I'm a Wagon and Sedan Delivery kind of guy, so this photo really gets my attention. I'd like to have a Wagon like this for a daily driver! It was a great time! I am Butch/56sedandelivery
Interesting point about the surviving doors car is that this body with the factory paint job, replaced the original 68 car that was wrecked in a towing accident. Picture must be late in the 68 season , at Island Dragway, Great Meadows, N.J.
Pretty sure that was taken at New England Dragway. Pictures of the earlier car( this is the one I remember seeing) .
Looks like a couple of those Galaxies Tommyd posted a couple pages back are running Traction Masters. Anyone have any experience with them?
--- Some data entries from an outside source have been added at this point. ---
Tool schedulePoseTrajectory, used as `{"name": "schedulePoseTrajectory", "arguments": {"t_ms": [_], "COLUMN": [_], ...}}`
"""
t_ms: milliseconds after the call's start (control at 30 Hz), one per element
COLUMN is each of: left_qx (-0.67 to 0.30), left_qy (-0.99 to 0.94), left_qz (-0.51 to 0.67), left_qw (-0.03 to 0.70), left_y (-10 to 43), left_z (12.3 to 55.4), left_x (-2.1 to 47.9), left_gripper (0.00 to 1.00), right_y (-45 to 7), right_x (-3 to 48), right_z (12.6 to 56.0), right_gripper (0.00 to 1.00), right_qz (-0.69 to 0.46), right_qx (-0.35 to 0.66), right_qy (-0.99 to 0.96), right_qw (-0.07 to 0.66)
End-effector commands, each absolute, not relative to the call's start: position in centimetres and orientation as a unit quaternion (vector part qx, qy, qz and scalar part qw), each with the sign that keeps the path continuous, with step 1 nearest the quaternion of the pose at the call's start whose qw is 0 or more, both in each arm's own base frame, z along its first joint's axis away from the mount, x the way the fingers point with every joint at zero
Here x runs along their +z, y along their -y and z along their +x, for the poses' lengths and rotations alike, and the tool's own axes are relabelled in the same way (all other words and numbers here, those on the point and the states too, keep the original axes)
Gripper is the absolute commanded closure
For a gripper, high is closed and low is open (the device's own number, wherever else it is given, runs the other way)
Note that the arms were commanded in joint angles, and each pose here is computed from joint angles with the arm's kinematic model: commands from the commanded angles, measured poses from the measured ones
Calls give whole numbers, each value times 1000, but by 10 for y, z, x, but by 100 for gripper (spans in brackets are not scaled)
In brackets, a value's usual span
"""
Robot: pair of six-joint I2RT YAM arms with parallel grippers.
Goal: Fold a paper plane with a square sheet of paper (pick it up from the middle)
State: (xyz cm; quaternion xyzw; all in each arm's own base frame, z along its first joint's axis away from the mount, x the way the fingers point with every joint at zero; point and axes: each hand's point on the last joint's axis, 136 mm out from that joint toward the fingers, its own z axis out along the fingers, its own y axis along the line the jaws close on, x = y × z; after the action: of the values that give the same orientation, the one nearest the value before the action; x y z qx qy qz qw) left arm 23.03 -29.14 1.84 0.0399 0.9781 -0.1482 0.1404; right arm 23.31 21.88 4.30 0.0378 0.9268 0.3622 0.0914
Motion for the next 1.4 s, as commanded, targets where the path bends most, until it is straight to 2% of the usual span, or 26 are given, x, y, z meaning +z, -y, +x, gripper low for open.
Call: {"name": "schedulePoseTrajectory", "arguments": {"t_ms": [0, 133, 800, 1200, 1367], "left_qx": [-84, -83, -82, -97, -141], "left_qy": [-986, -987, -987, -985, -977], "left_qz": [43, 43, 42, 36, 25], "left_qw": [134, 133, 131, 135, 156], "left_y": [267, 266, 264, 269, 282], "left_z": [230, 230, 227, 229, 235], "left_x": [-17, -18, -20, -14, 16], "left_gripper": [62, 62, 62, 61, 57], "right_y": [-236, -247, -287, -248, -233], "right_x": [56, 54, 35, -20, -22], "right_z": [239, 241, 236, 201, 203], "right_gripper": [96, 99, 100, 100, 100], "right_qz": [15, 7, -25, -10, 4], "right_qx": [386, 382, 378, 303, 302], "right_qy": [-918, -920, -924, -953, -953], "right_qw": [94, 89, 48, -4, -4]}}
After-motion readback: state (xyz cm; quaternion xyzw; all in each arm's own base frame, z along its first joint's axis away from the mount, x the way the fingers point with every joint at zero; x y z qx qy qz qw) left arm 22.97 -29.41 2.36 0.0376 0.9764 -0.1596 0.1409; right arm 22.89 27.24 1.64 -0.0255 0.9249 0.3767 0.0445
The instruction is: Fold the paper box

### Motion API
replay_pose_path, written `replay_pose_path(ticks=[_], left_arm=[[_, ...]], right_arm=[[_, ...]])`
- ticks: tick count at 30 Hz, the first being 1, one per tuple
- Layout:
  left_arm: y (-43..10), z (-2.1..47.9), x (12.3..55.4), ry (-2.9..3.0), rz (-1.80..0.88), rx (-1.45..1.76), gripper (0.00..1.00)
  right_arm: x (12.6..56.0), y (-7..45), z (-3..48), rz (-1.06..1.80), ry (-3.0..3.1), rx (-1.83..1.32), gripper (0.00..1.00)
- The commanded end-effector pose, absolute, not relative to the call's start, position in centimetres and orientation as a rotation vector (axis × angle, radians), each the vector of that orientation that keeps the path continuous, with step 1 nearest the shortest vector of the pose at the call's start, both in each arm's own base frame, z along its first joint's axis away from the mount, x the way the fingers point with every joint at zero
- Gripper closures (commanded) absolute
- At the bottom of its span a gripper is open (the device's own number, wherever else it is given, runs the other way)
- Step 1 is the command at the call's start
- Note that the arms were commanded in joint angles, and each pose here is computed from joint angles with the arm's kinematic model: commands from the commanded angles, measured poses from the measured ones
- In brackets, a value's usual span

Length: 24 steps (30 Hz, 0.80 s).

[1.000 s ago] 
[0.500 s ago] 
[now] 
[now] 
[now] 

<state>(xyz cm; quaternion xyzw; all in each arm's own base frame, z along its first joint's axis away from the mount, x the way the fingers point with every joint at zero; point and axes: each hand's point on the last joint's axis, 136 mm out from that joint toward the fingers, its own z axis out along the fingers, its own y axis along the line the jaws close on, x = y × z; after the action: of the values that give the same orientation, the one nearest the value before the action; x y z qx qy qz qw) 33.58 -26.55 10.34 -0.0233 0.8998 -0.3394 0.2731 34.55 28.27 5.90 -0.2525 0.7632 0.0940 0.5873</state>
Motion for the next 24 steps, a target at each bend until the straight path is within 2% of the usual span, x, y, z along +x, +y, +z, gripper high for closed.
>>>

I'd like to run a set of these on our Galaxie if they work. Look more period correct than Caltracs. When did slapper bars make their apperance? Kevin
Traction Masters were effective at eliminating the aggravating and destructive effects of "wheel hop" by converting the front half of the leaf spring from a "spring" to a solid bar with predictable effects on the ride quality of a street machine. They were ineffective at promoting chassis "lift" since they incorporated fixed mounting points, both under the axle and at the front of the spring. I first became aware of "slapper bars" in late 1968 but I suspect that they had been around for a couple of years before that. I remember seeing a set of Lakewood bars in use on a car in the spring of 1969 at an eighth-mile track at Beardstown, Illinois but that couldn't have been an early adaptation. I'd been out of the loop for over a year at that point due to a stint in graduate school.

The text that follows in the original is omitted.